* _WORK TO COMPLETE_: Output only the lines below from the one containing "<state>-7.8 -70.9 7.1" to the one containing "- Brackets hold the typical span", exactly as written, both ends kept.

* _RECORDED DATA_:

▬▬▬

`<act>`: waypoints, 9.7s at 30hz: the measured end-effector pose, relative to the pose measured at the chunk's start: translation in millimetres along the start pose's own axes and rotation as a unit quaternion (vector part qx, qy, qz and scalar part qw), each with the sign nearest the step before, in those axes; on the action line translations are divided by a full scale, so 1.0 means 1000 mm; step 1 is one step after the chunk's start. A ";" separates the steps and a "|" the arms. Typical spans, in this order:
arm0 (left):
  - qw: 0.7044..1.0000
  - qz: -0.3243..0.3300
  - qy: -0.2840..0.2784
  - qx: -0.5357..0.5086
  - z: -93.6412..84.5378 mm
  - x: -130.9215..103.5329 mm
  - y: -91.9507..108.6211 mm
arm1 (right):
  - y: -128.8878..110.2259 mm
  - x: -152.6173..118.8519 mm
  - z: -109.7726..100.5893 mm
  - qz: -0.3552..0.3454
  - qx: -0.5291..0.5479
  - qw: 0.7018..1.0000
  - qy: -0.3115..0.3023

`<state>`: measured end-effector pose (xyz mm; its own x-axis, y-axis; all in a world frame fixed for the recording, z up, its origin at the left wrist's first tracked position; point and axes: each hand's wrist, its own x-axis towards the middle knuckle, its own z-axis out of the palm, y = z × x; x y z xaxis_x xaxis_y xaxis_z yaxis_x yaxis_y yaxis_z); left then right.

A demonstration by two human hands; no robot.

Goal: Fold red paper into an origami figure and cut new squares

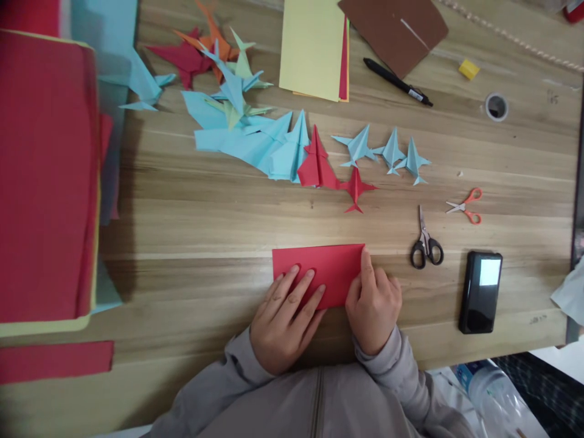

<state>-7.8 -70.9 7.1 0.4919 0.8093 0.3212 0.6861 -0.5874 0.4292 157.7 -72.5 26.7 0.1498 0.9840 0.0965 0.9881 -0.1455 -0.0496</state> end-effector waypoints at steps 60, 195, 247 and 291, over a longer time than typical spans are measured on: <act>0.995 -0.038 -0.054 0.078 0.001 0.017 0.000 | -0.001 0.004 0.005 -0.005 -0.081 0.997 -0.012; 0.931 0.289 0.021 0.222 -0.006 0.021 -0.027 | 0.007 -0.001 0.024 -0.410 0.125 0.878 0.213; 0.973 0.203 0.110 0.028 -0.009 0.016 -0.067 | 0.028 0.000 0.018 -0.276 0.230 0.910 0.206; 0.595 -0.316 0.125 -0.729 0.013 0.061 -0.010 | 0.027 0.002 0.020 0.187 0.748 0.636 0.017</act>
<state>21.9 -15.6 10.8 0.1624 0.9531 -0.2554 -0.5908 0.3012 0.7485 184.0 -72.1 5.2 0.3900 0.9031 -0.1799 -0.2525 -0.0830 -0.9640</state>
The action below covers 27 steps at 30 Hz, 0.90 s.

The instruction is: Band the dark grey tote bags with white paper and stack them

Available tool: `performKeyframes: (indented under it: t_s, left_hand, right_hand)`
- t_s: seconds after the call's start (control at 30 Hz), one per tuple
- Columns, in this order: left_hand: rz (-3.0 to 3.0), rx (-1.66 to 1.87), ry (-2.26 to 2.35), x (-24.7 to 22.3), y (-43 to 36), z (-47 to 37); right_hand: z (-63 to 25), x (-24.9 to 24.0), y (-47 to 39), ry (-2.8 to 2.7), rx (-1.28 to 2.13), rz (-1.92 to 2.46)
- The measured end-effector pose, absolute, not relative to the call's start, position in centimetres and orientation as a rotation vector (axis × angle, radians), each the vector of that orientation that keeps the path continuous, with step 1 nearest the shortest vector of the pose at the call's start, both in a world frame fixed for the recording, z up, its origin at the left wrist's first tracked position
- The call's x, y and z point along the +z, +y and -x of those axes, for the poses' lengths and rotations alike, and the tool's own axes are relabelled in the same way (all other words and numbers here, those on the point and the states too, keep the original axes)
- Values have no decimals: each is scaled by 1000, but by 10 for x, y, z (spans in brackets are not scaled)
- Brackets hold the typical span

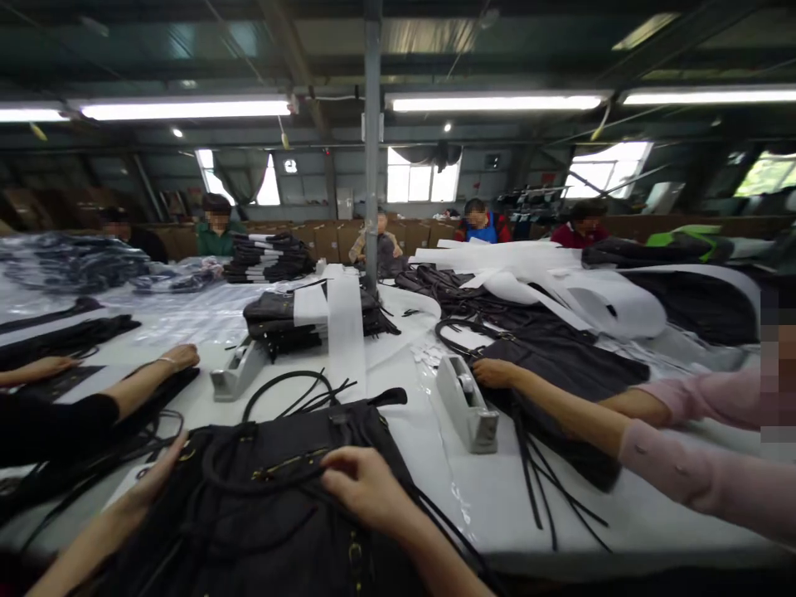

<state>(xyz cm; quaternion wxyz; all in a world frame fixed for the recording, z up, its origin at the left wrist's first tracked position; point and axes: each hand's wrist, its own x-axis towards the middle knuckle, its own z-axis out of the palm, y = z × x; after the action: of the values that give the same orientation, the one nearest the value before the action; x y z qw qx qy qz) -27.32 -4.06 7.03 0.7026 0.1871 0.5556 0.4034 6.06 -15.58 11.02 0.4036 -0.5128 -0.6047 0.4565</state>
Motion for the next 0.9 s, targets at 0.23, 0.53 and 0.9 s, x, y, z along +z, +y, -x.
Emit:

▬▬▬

* _ANSWER SECTION_:
<state>-7.8 -70.9 7.1 0.4919 0.8093 0.3212 0.6861 -0.5874 0.4292 157.7 -72.5 26.7 0.1498 0.9840 0.0965 0.9881 -0.1455 -0.0496</state> end-effector waypoints at steps 60, 195, 247 and 291, over a longer time than typical spans are measured on: <act>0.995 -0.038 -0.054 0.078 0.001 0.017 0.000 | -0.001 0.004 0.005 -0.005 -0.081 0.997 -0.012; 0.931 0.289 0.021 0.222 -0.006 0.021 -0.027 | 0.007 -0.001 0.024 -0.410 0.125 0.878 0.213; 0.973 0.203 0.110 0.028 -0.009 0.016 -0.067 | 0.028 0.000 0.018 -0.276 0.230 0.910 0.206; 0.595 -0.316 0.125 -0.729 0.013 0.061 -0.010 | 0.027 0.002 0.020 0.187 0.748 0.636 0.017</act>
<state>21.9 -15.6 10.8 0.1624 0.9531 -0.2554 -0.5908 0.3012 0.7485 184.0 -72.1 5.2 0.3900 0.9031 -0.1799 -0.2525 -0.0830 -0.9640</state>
The action below covers 27 steps at 30 Hz, 0.90 s.

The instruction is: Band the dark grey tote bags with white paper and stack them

Available tool: `performKeyframes: (indented under it: t_s, left_hand, right_hand)`
- t_s: seconds after the call's start (control at 30 Hz), one per tuple
- Columns, in this order: left_hand: rz (-3.0 to 3.0), rx (-1.66 to 1.87), ry (-2.26 to 2.35), x (-24.7 to 22.3), y (-43 to 36), z (-47 to 37); right_hand: z (-63 to 25), x (-24.9 to 24.0), y (-47 to 39), ry (-2.8 to 2.7), rx (-1.28 to 2.13), rz (-1.92 to 2.46)
- The measured end-effector pose, absolute, not relative to the call's start, position in centimetres and orientation as a rotation vector (axis × angle, radians), each the vector of that orientation that keeps the path continuous, with step 1 nearest the shortest vector of the pose at the call's start, both in a world frame fixed for the recording, z up, its origin at the left wrist's first tracked position
- The call's x, y and z point along the +z, +y and -x of those axes, for the poses' lengths and rotations alike, and the tool's own axes are relabelled in the same way (all other words and numbers here, those on the point and the states too, keep the original axes)
- Values have no decimals: each is scaled by 1000, but by 10 for x, y, z (spans in brackets are not scaled)
- Brackets hold the typical span

What the exercise required has been answered in full.